(The problem): Give again the line that contains "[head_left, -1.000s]", plus every line after it to the end of the records, unchanged.
== Records for processing
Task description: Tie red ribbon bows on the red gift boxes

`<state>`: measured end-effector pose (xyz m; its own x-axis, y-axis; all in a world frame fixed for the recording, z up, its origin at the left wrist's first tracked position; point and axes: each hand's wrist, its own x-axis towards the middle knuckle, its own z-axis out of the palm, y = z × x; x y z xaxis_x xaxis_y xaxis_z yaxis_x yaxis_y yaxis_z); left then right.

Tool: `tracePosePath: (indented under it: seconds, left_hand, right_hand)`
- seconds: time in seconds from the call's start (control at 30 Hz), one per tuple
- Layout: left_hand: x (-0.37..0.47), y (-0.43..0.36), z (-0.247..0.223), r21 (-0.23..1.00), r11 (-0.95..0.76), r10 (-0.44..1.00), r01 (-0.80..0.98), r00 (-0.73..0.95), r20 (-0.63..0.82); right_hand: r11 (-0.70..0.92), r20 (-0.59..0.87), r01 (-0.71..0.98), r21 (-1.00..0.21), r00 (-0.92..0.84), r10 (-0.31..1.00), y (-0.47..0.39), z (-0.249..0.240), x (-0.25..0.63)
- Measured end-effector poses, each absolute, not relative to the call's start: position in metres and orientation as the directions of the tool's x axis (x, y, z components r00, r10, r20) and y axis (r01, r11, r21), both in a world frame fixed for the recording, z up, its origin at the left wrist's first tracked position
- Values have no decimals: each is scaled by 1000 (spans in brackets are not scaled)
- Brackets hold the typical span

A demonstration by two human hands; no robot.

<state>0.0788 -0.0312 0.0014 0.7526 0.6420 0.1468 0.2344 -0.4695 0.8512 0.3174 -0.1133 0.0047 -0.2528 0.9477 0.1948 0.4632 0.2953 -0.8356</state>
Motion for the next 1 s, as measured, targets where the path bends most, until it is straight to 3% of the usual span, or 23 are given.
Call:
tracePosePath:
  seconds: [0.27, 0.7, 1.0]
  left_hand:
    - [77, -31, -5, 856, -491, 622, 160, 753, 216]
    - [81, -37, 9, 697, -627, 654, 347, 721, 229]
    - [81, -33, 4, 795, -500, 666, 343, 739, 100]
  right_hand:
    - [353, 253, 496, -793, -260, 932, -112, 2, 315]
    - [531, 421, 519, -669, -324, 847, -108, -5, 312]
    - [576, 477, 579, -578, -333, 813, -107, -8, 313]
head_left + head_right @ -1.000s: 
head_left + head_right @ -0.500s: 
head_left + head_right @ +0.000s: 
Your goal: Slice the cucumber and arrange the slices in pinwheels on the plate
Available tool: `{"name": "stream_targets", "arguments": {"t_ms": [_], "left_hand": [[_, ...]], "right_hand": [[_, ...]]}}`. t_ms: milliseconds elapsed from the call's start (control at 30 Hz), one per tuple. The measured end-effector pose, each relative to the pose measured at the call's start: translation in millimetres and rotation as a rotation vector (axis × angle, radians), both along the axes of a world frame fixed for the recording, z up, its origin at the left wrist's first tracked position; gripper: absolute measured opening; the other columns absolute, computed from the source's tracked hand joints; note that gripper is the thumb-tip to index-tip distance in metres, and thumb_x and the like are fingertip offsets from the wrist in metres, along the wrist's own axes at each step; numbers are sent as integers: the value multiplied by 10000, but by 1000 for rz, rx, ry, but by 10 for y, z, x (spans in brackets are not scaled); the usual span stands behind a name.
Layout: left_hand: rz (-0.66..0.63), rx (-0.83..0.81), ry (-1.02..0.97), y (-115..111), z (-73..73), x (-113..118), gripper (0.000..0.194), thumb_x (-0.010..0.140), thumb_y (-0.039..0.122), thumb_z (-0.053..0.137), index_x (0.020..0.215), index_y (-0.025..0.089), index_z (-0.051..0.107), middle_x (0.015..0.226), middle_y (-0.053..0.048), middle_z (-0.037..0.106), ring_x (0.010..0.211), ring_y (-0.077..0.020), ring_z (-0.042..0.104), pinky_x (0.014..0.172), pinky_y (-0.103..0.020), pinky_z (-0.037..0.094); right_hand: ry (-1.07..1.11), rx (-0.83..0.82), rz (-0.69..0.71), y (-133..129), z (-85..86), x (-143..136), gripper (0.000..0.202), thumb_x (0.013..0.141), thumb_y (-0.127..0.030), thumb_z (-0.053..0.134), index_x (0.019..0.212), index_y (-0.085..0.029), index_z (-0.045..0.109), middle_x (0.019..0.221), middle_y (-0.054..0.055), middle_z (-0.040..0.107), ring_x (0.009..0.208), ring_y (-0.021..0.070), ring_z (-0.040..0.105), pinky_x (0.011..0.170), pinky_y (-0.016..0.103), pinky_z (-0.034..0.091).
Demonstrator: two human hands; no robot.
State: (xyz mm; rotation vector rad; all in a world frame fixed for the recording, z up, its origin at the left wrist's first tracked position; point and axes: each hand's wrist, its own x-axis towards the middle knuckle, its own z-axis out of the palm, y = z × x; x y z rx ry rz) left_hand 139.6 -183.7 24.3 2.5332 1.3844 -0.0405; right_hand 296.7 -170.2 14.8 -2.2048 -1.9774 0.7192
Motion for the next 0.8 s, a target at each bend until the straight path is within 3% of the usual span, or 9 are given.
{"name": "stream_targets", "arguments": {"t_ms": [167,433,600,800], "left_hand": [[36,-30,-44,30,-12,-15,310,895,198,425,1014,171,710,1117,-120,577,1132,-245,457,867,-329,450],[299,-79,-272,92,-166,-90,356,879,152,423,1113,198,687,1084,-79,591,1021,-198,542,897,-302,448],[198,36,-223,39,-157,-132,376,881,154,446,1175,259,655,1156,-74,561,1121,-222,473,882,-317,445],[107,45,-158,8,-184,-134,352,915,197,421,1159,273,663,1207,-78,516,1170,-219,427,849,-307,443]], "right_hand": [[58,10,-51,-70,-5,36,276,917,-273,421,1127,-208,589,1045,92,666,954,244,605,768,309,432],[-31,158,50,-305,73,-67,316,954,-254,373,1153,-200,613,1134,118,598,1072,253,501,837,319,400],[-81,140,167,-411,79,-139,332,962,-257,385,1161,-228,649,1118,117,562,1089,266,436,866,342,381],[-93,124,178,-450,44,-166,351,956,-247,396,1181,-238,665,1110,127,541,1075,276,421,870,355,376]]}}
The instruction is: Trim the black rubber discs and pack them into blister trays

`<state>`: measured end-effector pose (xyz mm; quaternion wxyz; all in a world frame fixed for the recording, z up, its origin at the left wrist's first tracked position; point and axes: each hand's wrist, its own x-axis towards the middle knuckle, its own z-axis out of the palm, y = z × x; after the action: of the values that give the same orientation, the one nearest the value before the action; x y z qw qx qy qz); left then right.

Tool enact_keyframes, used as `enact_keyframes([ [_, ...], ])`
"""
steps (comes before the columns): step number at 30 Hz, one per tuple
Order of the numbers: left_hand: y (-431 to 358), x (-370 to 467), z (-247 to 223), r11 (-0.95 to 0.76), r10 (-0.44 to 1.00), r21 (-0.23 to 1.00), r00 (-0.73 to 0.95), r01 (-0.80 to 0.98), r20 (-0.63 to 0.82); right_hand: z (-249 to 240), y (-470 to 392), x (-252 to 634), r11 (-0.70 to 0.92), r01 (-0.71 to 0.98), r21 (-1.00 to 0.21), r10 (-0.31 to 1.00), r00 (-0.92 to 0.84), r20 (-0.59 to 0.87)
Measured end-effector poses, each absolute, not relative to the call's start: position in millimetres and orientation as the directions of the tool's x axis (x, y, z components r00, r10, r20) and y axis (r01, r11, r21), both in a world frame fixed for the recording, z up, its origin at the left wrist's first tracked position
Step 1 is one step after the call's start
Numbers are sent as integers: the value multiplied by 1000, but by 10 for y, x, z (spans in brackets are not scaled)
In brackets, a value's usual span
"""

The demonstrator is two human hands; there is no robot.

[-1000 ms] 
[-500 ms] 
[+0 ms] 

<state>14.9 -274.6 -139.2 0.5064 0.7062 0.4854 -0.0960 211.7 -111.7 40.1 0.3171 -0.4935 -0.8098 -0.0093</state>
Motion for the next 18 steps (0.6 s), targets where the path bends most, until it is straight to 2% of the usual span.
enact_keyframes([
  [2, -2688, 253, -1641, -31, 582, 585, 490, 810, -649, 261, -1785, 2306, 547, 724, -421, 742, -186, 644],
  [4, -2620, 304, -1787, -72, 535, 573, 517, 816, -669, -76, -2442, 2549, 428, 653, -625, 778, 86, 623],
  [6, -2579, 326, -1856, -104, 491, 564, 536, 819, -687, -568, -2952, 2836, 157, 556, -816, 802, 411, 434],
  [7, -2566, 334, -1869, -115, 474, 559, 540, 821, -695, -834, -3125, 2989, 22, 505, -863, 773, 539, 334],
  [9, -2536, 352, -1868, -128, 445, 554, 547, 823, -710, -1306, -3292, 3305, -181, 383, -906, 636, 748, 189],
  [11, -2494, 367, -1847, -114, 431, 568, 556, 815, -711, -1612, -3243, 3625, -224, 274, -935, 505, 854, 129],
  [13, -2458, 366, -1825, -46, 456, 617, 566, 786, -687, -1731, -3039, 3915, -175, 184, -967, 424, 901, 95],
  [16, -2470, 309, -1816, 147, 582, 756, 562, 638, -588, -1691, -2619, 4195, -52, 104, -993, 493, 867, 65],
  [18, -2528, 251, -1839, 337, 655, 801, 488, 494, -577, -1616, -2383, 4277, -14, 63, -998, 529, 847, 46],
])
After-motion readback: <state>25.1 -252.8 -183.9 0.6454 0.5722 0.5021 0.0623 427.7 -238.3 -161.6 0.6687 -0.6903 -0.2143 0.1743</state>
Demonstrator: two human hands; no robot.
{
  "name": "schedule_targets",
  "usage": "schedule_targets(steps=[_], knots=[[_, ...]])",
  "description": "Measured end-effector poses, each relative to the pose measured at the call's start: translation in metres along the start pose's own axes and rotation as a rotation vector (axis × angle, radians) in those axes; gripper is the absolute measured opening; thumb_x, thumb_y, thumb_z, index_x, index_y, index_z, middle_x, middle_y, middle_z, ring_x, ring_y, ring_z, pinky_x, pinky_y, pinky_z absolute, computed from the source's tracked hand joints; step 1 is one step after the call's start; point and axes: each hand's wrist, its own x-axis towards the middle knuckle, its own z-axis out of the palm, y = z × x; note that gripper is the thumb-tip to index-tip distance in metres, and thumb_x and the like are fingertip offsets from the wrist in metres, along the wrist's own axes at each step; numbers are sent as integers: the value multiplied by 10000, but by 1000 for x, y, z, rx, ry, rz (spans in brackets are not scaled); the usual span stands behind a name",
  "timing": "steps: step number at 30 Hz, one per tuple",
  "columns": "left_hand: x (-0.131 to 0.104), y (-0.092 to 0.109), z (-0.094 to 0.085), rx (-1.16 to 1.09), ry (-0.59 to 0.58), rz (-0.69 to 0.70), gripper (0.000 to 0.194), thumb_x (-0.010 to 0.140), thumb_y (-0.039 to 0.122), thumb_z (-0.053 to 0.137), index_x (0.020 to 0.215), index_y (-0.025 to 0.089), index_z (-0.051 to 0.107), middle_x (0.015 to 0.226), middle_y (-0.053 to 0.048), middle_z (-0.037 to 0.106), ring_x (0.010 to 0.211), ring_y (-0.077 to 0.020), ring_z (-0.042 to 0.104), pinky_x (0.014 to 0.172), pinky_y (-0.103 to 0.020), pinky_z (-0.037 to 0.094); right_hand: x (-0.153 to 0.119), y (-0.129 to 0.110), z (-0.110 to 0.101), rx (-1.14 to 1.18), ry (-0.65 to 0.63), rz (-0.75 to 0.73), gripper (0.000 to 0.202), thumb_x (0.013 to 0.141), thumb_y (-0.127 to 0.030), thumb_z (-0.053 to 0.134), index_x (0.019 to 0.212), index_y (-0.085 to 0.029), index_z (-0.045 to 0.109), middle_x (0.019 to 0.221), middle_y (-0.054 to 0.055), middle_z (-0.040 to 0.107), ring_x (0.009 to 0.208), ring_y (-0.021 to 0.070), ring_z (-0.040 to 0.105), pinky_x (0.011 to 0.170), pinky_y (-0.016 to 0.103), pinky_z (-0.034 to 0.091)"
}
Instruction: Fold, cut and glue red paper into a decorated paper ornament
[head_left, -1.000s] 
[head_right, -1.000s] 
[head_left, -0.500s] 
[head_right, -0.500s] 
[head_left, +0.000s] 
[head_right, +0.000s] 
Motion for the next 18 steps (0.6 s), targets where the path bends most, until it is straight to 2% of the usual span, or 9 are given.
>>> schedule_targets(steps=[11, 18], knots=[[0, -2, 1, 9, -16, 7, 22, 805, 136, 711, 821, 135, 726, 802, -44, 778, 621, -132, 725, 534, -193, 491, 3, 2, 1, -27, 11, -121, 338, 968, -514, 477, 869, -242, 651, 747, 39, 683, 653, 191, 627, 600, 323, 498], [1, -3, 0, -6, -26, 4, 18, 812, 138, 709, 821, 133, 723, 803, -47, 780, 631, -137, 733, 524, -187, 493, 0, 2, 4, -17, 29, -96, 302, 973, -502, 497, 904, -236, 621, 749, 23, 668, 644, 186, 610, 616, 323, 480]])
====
(Exercise solution):
[head_left, -1.000s] 
[head_right, -1.000s] 
[head_left, -0.500s] 
[head_right, -0.500s] 
[head_left, +0.000s] 
[head_right, +0.000s] 
Motion for the next 18 steps (0.6 s), targets where the path bends most, until it is straight to 2% of the usual span, or 9 are given.
>>> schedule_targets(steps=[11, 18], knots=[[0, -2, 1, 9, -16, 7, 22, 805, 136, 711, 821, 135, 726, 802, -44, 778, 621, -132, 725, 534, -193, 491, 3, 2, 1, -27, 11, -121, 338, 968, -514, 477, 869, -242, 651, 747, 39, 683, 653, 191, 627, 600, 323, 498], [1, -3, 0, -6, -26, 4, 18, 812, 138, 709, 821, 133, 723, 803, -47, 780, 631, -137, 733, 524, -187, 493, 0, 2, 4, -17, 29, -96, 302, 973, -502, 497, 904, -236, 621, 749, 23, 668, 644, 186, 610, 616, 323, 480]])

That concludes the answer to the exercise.